1. Is it appropriate if a patient comes in for a follow-up, post pacemaker implant, to not only look at the wound, interrogate the pacemaker but also address their hypertension and other conditions them may have and bill with a -24 modifier?

2. What about if the reason for the visit are due to complications from the pacemaker implant?

You can bill an E&M visit if the patient comes in to have their hypertension addressed, with a modifier 24. This only applies if the patient is coming in for this problem or any new problem they may have, unrelated to any reasons the pacer was placed.

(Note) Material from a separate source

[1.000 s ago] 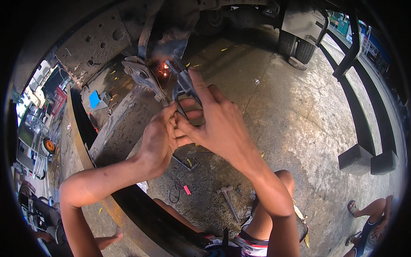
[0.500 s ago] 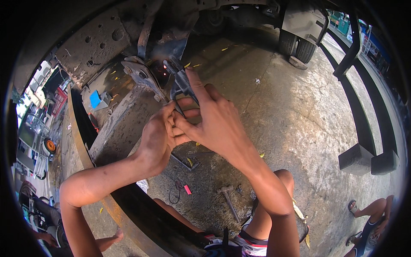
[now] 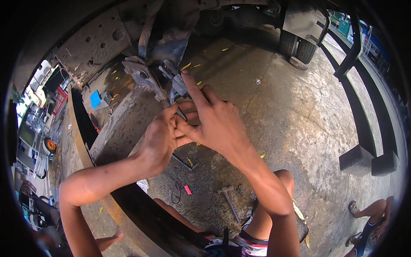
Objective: The person welds a metal frame using a handheld welding torch, creating bright sparks and molten metal. The person adjusts the torch position and continues welding along the joint of the metal structure.
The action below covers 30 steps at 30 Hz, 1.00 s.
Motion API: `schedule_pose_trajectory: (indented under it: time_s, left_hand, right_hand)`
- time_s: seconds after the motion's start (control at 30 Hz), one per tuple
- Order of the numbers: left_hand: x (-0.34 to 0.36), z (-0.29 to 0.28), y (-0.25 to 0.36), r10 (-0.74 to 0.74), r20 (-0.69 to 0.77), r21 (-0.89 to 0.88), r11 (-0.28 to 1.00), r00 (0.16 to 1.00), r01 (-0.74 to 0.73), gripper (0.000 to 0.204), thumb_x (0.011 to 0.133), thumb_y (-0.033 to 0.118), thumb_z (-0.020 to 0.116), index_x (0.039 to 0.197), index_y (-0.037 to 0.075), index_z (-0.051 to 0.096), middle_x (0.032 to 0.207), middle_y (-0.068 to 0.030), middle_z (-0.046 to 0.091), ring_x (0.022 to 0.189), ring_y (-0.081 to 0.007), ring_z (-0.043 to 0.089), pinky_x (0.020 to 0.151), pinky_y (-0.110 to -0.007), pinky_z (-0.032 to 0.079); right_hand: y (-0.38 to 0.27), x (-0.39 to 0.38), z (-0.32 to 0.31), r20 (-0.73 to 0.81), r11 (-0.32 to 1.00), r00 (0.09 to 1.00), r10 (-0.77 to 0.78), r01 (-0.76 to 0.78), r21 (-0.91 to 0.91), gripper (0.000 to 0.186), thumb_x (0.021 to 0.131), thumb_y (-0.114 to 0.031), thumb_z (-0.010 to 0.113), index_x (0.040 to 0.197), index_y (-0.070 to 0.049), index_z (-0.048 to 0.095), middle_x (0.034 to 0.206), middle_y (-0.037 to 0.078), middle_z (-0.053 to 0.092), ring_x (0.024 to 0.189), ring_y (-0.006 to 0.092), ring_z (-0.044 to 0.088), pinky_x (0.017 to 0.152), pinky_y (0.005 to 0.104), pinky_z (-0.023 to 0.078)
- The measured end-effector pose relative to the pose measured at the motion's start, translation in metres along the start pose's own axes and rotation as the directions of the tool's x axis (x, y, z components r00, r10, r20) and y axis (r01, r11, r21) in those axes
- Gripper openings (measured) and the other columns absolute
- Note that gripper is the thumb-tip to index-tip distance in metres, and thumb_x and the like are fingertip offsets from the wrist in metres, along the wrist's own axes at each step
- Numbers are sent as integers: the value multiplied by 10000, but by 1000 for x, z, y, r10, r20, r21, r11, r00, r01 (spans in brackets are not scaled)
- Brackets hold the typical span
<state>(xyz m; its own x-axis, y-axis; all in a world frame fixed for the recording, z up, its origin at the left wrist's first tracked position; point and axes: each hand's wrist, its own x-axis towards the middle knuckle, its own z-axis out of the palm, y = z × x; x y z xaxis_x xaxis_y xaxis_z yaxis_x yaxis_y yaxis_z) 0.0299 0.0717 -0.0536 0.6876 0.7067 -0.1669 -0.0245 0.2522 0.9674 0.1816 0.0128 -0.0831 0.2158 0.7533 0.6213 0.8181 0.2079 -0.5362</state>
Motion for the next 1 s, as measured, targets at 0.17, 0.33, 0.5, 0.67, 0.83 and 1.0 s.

If they only come in to have the wound checked it is a post-op visit and not billable, although the interrogation is.

If they have a complication due to the pacer, such as a malfunction of a lead then additional work-up would be needed to diagnose the problem and you can bill the E&M with a modifier 24 providing the diagnosis is different to the one for the pacer implant.

Your provider needs to dictate a good report because all claims with a modifier 24 require records be submitted.
 
Would I bill an E/M with -24 if the patient came in for F/U for PPM and he not only addressed the surgical site but he also addressed his underlying conditions and did a EKG.

The way it is documented now is 99213-25 and 93010

Not sure if it should be 99024-25 and 93010

Any insight on this would be greatly appreciated.